On what sets the UIEA apart from similar organizations: “We established the first-ever trips [for members of Congress] through the West Bank. So if you can imagine, the U.S. State Department did not allow U.S. officials to cross the Green Line into a Jewish community inside the West Bank, or Judea and Samaria, and so we started those tours. And why is that important? Well, it has brought to light an entirely different narrative than what’s been reported in the news, and even on Capitol Hill. When you can take a congressman or a senator to see it for themselves, to actually see industrial zones and businesses where Palestinians and Israelis are working together, you can interview for yourself… and interview the business leaders down there and find that 90% want to or are working with Israelis. Well, these are really important things to do inside of a tour like that.
“Well, this is a paradigm shift for a congressman, a U.S. official who’s never been introduced to anything like that. It has had an impact, so much so that legislation and the policy changed between Democrats and Republicans on the Hill in the way of supporting and coalescing around. And legislation was passed with bipartisan support to change the way U.S. investment is put into the West Bank. So part of that investment now is going to Jewish communities, not just Palestinian, to further joint business between Palestinians and Israelis.”
On the importance of leading trips through tours of the West Bank: “I think that everybody’s a little bit out of their comfort zone to go into the West Bank, because it’s new, it’s novel that our U.S. leadership would go through there, but how critically important it is. And so the response across the board…if you’re a congressman today, whether you’re a Democrat to the far left or you’re Republican to the far right, when you see Palestinians and Israelis in the workforce together, when you see and hear testimonies from Palestinians that they want to and are actually in joint business with Israelis, and that their income is three times what it was, that is music to the ears of any human being that cares about people.

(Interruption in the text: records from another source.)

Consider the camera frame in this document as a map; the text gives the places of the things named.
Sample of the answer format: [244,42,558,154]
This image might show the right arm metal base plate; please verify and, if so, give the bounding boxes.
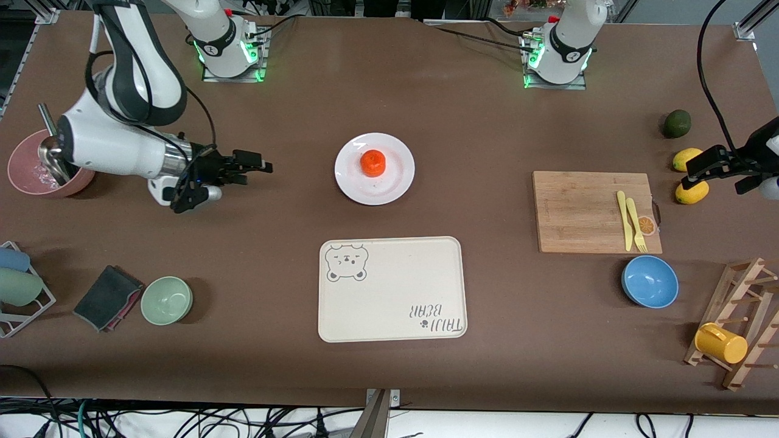
[201,24,270,83]

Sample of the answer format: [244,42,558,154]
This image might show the pink bowl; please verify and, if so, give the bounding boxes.
[7,129,97,199]

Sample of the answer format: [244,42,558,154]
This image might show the brown table cover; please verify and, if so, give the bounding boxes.
[0,9,779,415]

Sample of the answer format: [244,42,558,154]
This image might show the wooden cutting board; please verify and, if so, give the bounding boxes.
[533,171,663,254]

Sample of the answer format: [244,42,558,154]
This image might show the black cable tangle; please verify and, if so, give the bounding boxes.
[0,364,779,438]

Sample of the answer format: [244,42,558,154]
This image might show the black left base cable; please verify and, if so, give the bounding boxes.
[426,24,531,49]

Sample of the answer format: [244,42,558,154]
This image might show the yellow lemon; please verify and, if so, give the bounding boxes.
[672,148,704,173]
[675,179,710,205]

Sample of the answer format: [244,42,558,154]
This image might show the aluminium frame profile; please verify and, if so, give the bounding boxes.
[24,0,83,25]
[733,0,779,42]

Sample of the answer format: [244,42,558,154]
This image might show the yellow mug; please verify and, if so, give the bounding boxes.
[694,322,749,365]

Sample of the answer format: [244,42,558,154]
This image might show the black base cable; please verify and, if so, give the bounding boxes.
[243,12,302,46]
[426,24,531,49]

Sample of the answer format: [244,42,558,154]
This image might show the folded dark grey cloth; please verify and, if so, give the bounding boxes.
[73,265,145,333]

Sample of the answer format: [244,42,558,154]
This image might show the white wire rack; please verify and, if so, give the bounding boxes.
[0,241,57,339]

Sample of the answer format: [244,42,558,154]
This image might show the cream tray with bear print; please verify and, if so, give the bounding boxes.
[318,236,468,343]

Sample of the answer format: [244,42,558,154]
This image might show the dark green avocado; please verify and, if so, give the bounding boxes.
[663,109,692,139]

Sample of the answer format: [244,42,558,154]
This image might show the wooden mug rack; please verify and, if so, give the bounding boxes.
[683,257,779,391]

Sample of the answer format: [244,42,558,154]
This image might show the light blue cup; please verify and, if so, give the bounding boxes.
[0,247,31,273]

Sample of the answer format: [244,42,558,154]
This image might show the pale green bowl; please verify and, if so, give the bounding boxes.
[141,276,194,326]

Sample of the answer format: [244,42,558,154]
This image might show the black right base cable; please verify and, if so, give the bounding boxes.
[243,12,302,46]

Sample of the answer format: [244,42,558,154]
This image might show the white round plate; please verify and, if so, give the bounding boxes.
[334,133,416,206]

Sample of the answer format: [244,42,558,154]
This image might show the yellow plastic fork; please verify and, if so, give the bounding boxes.
[626,198,648,253]

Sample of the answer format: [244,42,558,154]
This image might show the metal scoop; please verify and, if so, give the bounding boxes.
[38,103,77,186]

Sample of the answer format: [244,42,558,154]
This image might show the blue bowl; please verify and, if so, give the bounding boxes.
[621,255,680,309]

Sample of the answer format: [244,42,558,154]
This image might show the yellow plastic knife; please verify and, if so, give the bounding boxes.
[617,190,634,252]

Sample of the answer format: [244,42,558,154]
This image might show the orange mandarin fruit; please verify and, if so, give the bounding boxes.
[359,150,388,178]

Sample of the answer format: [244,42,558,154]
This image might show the grey metal table bracket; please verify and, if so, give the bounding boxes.
[364,388,401,438]

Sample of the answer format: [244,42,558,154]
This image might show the pale green cup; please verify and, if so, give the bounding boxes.
[0,268,44,307]

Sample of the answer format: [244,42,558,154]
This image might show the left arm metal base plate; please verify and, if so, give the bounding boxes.
[522,33,588,91]

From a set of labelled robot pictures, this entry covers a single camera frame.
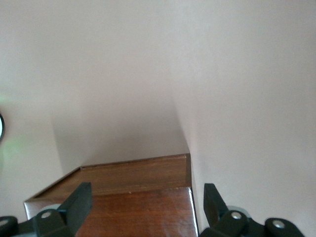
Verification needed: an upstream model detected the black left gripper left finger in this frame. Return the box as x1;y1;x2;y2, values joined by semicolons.
0;182;93;237

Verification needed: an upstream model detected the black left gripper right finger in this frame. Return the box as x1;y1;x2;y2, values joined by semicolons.
198;182;307;237

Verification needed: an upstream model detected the dark brown wooden cabinet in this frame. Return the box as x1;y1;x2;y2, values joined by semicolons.
23;153;199;237

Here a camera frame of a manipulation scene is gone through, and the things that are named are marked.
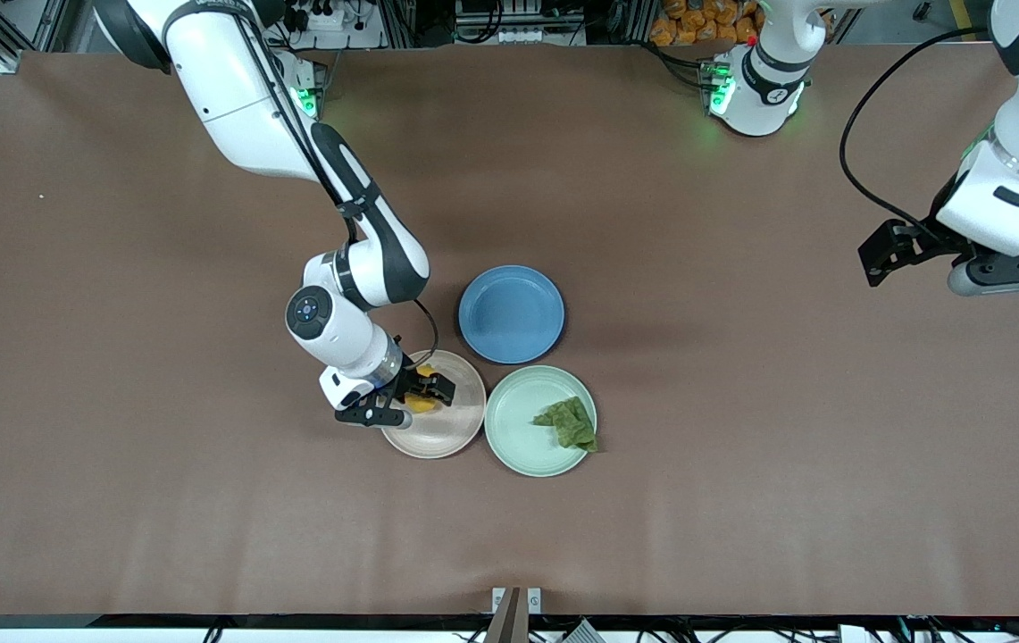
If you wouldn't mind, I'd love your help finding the yellow lemon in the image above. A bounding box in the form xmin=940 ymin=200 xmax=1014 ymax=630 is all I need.
xmin=405 ymin=363 xmax=440 ymax=415

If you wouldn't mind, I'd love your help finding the green lettuce leaf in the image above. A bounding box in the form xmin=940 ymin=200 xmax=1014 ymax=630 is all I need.
xmin=531 ymin=396 xmax=600 ymax=454

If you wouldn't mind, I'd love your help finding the pink plate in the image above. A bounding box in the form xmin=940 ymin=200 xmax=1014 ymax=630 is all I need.
xmin=379 ymin=348 xmax=488 ymax=460

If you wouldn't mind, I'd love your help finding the light green plate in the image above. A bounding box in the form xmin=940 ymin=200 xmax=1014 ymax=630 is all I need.
xmin=484 ymin=364 xmax=598 ymax=478

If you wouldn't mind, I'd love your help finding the blue plate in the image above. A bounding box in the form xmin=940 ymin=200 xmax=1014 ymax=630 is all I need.
xmin=458 ymin=264 xmax=565 ymax=365

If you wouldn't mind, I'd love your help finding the brown table cover sheet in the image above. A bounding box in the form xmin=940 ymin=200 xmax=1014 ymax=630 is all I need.
xmin=0 ymin=45 xmax=1019 ymax=619

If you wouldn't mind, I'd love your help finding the bag of orange items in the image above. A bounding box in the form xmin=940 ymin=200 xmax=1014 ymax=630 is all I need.
xmin=648 ymin=0 xmax=767 ymax=47

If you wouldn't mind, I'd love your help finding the white power strip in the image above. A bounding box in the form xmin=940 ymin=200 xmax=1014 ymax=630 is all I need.
xmin=280 ymin=0 xmax=385 ymax=51

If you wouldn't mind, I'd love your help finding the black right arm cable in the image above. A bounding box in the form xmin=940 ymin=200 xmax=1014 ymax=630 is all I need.
xmin=230 ymin=7 xmax=440 ymax=369

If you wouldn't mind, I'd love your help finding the white metal bracket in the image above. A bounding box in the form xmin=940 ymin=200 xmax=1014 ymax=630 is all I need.
xmin=491 ymin=587 xmax=543 ymax=616

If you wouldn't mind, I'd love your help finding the brown camera mount post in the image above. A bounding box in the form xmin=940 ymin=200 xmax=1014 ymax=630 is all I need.
xmin=483 ymin=587 xmax=522 ymax=643

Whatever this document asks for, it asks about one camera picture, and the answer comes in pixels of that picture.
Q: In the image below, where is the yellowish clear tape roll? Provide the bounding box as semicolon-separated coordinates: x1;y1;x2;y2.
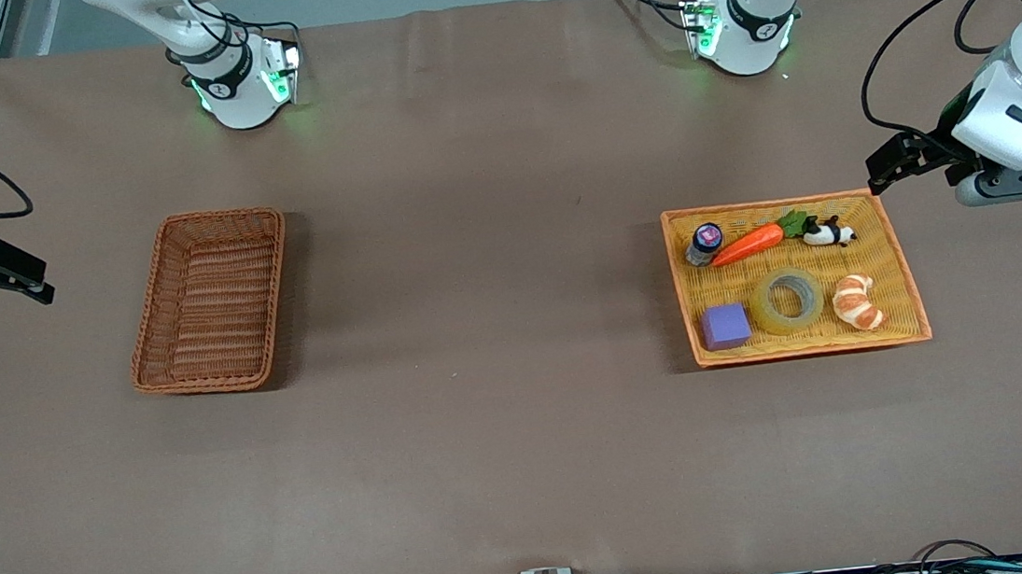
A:
747;264;829;340

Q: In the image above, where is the brown wicker basket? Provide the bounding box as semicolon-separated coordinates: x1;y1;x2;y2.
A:
116;203;302;402

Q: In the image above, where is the black white panda figurine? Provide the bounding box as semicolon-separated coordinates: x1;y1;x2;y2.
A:
800;214;859;251

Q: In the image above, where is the toy croissant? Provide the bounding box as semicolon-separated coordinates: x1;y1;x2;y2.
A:
829;270;889;334

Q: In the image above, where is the orange toy carrot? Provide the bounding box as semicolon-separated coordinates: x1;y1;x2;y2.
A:
707;209;823;270

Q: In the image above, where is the small dark jar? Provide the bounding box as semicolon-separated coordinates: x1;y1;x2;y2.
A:
681;221;727;269

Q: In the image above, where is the orange wicker tray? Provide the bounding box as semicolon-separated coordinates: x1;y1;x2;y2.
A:
659;184;935;372

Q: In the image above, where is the purple foam cube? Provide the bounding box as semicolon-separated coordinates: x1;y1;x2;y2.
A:
699;301;754;352

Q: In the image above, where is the grey base connector box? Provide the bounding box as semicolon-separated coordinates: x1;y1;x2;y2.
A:
260;40;307;107
680;0;724;60

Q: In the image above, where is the brown table cover cloth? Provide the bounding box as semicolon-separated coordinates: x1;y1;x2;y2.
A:
0;0;1022;574

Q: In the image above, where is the long black left arm cable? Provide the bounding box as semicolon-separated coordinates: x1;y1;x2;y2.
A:
851;0;1022;161

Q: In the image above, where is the short black left arm cable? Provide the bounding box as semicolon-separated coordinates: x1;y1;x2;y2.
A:
950;0;1015;58

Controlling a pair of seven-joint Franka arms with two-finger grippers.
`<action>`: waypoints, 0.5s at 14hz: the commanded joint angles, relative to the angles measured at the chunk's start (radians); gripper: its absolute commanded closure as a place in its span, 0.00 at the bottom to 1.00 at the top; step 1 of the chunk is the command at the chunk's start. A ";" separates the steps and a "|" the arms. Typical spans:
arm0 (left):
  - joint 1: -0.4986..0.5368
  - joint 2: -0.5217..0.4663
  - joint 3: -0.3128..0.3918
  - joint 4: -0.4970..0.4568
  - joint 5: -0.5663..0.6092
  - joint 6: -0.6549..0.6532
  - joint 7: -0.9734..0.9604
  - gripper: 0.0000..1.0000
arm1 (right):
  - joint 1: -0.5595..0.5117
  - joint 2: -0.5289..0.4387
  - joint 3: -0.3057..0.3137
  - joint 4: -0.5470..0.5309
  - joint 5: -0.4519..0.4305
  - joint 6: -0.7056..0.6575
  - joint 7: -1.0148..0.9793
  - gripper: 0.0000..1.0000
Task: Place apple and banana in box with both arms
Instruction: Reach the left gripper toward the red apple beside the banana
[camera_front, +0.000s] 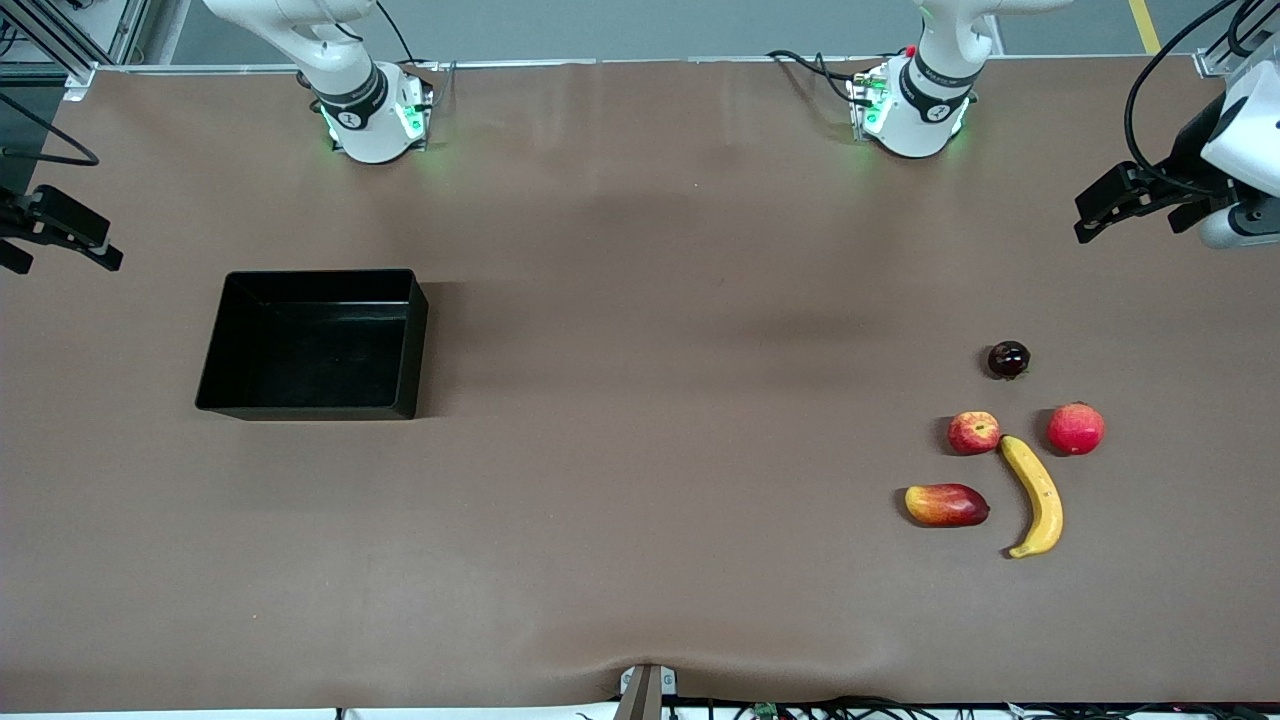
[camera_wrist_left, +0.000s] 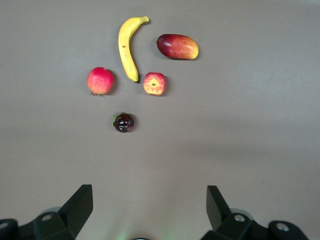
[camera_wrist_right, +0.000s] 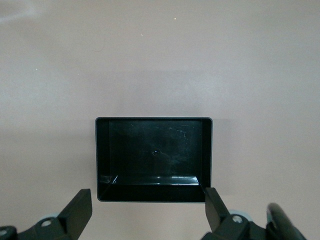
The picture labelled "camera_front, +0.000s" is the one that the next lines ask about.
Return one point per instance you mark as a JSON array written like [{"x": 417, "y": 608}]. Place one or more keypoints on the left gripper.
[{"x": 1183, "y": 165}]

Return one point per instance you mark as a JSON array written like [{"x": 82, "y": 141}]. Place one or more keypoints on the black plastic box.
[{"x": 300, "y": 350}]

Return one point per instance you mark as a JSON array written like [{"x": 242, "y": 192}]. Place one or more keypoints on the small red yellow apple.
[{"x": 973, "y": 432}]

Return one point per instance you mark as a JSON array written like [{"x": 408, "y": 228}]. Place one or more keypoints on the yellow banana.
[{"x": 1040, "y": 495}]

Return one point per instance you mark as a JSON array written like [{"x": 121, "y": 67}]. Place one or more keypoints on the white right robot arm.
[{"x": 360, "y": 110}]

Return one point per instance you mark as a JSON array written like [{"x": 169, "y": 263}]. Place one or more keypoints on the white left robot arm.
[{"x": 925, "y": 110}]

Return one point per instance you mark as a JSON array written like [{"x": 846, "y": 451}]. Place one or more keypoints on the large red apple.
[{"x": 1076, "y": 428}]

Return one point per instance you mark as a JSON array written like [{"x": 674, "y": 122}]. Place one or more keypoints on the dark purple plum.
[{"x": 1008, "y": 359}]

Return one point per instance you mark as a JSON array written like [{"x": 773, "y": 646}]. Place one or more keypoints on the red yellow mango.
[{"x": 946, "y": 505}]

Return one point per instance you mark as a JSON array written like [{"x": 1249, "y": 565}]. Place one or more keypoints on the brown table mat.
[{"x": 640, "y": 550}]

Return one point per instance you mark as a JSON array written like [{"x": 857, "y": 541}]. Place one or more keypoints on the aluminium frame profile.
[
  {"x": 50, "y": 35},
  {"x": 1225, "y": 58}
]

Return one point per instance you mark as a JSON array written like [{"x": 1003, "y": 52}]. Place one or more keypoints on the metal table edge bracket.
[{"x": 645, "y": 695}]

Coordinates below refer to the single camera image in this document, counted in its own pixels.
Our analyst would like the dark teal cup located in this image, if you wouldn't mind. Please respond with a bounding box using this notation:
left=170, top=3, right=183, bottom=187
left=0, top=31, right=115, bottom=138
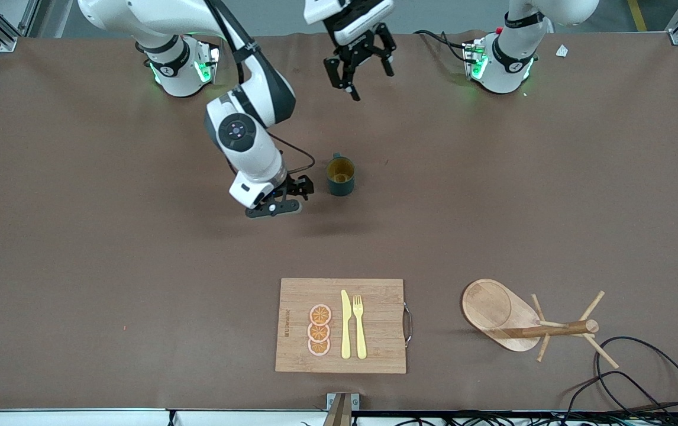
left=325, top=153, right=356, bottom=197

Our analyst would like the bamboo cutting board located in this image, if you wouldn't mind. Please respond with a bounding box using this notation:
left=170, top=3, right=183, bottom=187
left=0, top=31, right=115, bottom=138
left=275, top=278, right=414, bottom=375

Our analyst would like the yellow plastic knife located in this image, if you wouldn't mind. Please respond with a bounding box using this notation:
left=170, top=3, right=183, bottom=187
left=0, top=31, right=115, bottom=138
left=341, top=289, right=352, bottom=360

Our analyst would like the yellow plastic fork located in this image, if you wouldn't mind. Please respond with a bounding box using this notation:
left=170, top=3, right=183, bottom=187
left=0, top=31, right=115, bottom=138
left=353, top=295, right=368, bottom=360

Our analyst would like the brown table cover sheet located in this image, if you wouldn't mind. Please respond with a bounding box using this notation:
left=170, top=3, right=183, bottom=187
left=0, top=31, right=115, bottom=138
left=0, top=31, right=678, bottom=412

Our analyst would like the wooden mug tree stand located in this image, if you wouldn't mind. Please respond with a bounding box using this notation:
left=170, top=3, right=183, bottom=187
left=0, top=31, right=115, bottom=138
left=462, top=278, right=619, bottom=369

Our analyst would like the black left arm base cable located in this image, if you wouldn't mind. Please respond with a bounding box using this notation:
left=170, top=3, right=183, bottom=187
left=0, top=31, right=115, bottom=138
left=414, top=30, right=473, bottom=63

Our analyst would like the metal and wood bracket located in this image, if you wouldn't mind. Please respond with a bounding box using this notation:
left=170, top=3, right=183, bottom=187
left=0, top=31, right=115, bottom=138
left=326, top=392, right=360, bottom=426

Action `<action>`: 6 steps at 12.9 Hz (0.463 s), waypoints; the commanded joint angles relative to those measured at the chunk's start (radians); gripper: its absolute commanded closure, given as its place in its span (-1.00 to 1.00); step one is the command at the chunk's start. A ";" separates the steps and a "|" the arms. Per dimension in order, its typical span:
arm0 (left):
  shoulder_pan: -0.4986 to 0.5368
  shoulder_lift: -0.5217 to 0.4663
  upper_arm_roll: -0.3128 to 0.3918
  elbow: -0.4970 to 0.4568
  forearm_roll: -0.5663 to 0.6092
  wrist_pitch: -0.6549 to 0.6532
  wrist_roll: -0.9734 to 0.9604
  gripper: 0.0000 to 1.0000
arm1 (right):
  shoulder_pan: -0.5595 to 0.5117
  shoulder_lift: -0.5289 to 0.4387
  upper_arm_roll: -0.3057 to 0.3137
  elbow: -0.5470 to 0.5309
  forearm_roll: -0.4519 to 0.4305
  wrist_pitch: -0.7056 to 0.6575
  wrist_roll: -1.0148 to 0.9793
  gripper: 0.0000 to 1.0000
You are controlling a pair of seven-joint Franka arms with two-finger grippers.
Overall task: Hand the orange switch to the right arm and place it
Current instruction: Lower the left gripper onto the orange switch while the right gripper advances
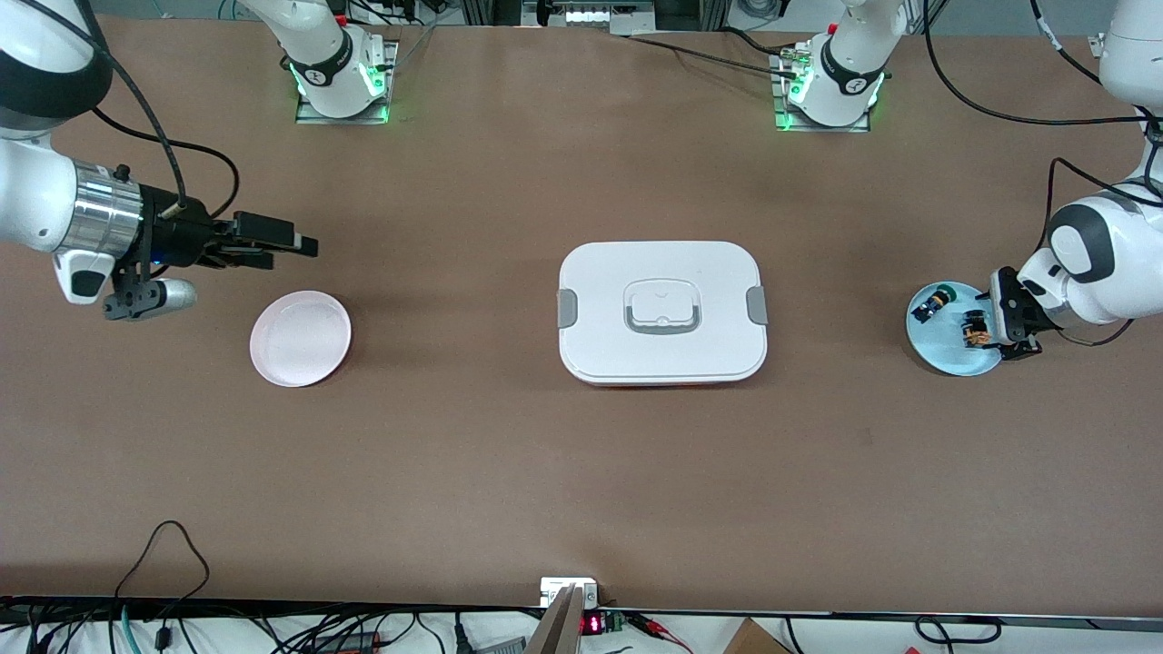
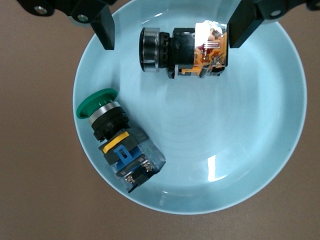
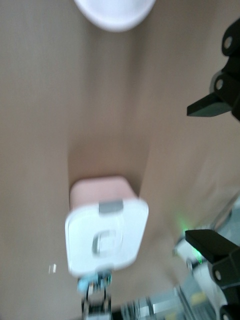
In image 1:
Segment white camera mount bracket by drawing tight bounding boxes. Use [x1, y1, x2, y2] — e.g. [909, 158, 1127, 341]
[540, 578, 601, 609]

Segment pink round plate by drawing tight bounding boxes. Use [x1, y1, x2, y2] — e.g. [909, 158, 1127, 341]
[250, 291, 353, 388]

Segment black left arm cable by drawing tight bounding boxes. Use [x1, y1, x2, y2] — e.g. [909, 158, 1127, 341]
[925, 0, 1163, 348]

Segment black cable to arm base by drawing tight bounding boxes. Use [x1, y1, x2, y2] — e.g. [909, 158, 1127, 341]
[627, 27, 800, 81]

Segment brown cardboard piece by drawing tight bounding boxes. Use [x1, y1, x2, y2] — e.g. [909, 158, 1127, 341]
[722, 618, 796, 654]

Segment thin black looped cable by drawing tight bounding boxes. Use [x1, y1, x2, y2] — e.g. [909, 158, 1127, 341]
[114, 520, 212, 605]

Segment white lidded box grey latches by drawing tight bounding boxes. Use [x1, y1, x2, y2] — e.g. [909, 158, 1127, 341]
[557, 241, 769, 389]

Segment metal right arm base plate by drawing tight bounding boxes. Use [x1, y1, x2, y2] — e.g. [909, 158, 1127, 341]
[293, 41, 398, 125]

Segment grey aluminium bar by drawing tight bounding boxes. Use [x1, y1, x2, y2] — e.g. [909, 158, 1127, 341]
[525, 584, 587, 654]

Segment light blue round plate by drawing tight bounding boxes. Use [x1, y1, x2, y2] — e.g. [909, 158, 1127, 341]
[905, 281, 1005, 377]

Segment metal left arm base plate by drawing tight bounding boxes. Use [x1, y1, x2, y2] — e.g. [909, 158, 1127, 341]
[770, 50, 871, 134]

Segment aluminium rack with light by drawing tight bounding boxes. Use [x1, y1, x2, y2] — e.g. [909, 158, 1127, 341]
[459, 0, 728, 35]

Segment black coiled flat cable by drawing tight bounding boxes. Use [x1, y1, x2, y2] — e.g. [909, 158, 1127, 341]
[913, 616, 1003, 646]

When it comes down to it, Palestinians want success and prosperity. They want to be able to trust their institutions, they want to have business, they want to pass on inheritance to their children, just like anybody else does. They are regular folk. And for the most part, the papers reveal the activists and radical elements all the time, but that’s not the average Palestinian. So whether you’re a Democrat or Republican, to come on my tour, you’re going to get to see the regular folk, interview them, and understand where the movements are taking place, and where you’ve got large tens of thousands, hundreds of thousands, of Palestinians today, now, inside the workplace with Israelis.”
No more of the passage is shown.